Music, arts and film production company

Fuuse is an independent music, arts and film production company founded by Norwegian artist, (film and music maker) Deeyah Khan.
Fuuse is based in Norway and specialises in creating music and film projects rooted in art, culture and activism to encourage dialogue around social and political issues.

The debut film created and produced by Fuuse was the 2012 documentary Banaz A Love Story.

Fuuse consists of film, music and live event activities made through Fuuse Mousiqi, Fuuse Films and Fuuse Live.

==Advocacies==

Fuuse has core advocacies: human rights, gender equality, freedom of expression, love, social justice and peace. Each Fuuse project highlights a specific advocacy.

==Fuuse Mosiqi==

Fuuse Mosiqi is the music division of Fuuse and works for cultural exchange through music. Its two ongoing core music series are WOMAN, which presents the voices and music of women artists in celebration of world music. The second is the FUUSE MOUSIQI Traditional Music Heritage Preservation series.

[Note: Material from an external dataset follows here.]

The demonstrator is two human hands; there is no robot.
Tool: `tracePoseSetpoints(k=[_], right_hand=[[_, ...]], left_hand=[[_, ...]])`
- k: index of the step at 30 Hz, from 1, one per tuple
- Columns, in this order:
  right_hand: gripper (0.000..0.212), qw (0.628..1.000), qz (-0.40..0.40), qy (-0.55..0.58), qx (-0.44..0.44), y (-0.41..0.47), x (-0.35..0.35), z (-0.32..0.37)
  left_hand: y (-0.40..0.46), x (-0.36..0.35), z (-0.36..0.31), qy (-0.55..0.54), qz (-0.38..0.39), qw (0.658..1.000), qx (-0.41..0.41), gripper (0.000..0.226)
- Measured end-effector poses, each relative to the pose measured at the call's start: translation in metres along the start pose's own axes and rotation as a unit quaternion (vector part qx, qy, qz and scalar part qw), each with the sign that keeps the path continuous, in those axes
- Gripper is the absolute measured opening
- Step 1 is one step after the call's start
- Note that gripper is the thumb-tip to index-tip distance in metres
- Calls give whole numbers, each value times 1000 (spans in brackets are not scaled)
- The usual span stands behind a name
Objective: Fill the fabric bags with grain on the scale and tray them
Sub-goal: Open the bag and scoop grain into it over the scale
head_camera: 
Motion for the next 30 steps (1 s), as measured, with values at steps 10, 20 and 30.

===CDs released through Fuuse Mosiqi===

- Nordic Woman.
- Iranian Woman
- Echoes Of Indus (Ashraf Sharif Khan Poonchwala)

==Fuuse films==
- 2020: Muslim in Trump’s America
- 2020: America's War on Abortion
- 2017: White Right: Meeting The Enemy
- 2016: Islam's Non-Believers
- 2015: Jihad: A Story of the Others
- 2012: Banaz: A Love Story

==Fuuse Live==

- Fuuse presents World Woman
- Banaz A Love Story screening and conversation event in Oslo hosted in collaboration with Fritt Ord January 2013.

- Banaz A Love Story screening and conversation event in London hosted in collaboration with Free Word Centre and Article19 March 2013.